» Assignment: Only the lines from the start of the data to the line containing "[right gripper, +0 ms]", both included, should be output, exactly and without pictures.

⁂

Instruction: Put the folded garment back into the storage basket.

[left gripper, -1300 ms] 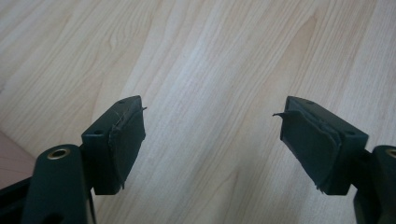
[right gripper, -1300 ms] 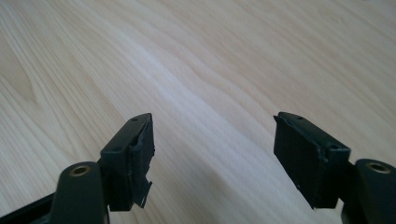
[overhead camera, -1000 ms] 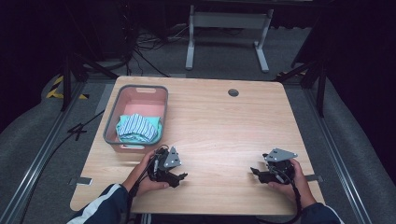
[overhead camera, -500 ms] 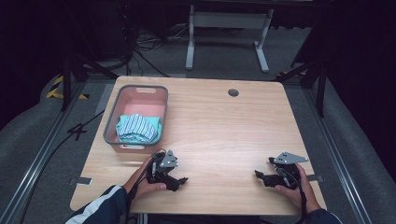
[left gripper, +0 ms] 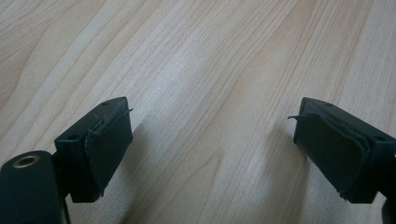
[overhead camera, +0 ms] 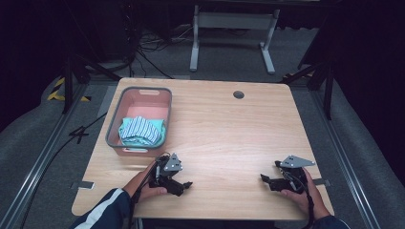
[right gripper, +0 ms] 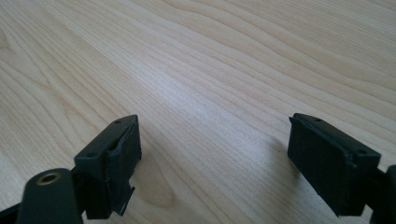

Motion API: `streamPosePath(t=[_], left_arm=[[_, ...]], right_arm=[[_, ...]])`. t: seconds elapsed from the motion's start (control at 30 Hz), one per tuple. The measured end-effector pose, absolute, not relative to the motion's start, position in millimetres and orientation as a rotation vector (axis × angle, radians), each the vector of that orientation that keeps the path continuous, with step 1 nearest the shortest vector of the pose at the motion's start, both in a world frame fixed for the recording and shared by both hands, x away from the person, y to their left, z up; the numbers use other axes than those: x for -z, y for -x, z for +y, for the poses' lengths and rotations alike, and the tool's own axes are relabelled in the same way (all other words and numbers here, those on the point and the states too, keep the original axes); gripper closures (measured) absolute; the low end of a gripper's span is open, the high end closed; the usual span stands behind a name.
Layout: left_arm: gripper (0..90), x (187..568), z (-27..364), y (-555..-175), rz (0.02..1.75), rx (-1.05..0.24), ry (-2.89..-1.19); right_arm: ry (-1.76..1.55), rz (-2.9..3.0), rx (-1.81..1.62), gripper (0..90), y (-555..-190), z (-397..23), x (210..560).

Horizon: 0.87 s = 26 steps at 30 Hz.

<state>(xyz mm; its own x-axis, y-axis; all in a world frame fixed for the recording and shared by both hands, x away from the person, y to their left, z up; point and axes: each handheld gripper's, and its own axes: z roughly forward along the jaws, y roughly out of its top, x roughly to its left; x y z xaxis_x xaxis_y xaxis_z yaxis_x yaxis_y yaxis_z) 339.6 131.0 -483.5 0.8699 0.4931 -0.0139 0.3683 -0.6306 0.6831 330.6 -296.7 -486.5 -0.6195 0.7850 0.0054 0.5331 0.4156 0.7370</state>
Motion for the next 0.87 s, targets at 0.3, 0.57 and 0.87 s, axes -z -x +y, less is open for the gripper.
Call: streamPosePath(t=[0.3,0.57,0.87], left_arm=[[7.3,483.5,129.2,-340.6,0.613,-0.220,-2.332],[6.6,483.6,128.8,-340.6,0.612,-0.215,-2.336],[6.6,483.6,128.7,-340.5,0.617,-0.216,-2.337]], right_arm=[[-1.138,2.330,-1.028,17.7,-329.2,-297.5,486.5],[-1.139,2.330,-1.029,17.7,-329.2,-297.6,486.5],[-1.141,2.333,-1.033,17.1,-329.7,-297.5,486.5]])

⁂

» Output:
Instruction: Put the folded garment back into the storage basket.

[left gripper, -1300 ms] 
[right gripper, -1300 ms] 
[overhead camera, -1000 ms] 
[overhead camera, -500 ms] 
[left gripper, +0 ms] 
[overhead camera, +0 ms] 
[right gripper, +0 ms] 

Nothing remains to be written for this exercise.